The coordination of EO data is one of the cross-cutting components of GEOGLAM. It is being developed with the support of the Committee on Earth Observations Satellites (CEOS) for satellite data and WMO for the weather data. A CEOS Ad Hoc Team for GEOGLAM was created to take responsibility for bridging the gap between the two communities. The Ad Hoc Team is composed of representatives from the following agencies: CONAE, CSA, ESA, INPE, ISRO, JAXA, NASA, USGS, and UMD. It includes participation from CEOS Agency staff with expertise in satellite mission planning, coordination, and management, and the use of space-based EO data to generate actionable information for agricultural decision-makers.

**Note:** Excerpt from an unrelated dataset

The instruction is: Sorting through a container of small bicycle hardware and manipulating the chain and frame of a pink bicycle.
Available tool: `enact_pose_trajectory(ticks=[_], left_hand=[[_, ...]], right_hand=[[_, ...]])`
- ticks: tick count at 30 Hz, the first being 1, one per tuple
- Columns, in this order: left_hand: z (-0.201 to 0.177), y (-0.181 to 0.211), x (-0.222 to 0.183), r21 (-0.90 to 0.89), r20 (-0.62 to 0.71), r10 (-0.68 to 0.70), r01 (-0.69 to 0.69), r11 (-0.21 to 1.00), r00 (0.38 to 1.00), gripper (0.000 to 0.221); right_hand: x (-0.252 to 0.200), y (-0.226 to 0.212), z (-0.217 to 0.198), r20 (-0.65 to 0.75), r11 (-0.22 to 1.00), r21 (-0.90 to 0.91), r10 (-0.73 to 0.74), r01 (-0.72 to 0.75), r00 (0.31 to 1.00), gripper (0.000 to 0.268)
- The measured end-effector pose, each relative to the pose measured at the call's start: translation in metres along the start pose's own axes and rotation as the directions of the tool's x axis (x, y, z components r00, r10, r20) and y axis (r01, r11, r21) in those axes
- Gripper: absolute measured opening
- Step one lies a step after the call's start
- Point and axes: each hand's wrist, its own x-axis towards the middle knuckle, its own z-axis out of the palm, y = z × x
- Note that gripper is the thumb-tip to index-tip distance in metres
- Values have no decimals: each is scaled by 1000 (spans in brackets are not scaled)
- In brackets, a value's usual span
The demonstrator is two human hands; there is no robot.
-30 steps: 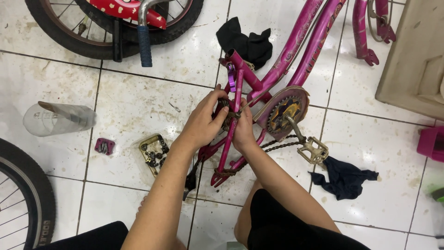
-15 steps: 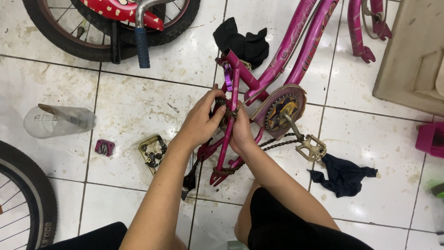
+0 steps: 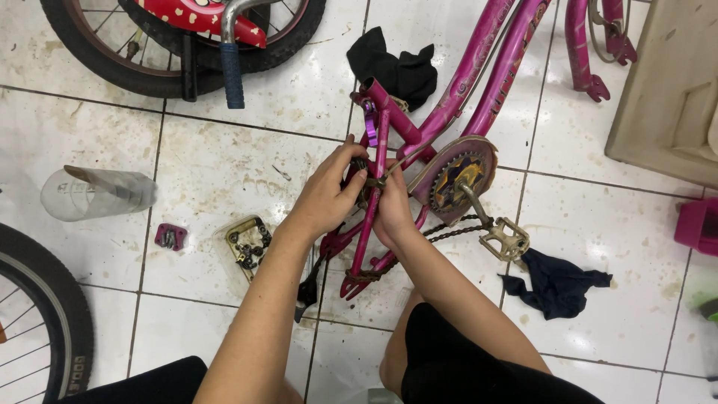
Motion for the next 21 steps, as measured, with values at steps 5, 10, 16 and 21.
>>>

In addition to providing the mechanisms to translate scientific data requirements into real data acquisitions, processing, and delivery to users, the Ad Hoc team has also developed a detailed and explicit set of EO data requirements to carry out a variety of agricultural monitoring activities, including the mapping of cropped and crop type area, the monitoring of crop condition, biophysical, and environmental variables, the estimation of crop yield and production, and the early warning of crop failure (Figure 1). These EO requirements are being continually refined, paired with candidate missions (Figure 2), and translated into an acquisition strategy, which CEOS then acts upon via coordination with various space agencies and commercial data providers. In November 2013, the CEOS Acquisition Strategy for GEOGLAM Phase 1 was endorsed at the CEOS Plenary.
Figure 1: First CEOS Ad Hoc Team for GEOGLAM Workshop on tabulating the EO data requirements for monitoring. Hosted by the Canadian Space Agency, Montreal, CA, July 2012.
Figure 2: An example of the overpass analysis run by Brian Killough et al. (NASA-Langley) using the COVE tool (www.ceos-cove.org
) in support of GEOGLAM. This overpass simulation shows the combined revisit frequency of NASA/USGS Landsat 8 and ESA Sentinel missions (Sentinel-2A/2B), providing the frequent temporal sampling at moderate spatial resolution that is ideal for agricultural monitoring.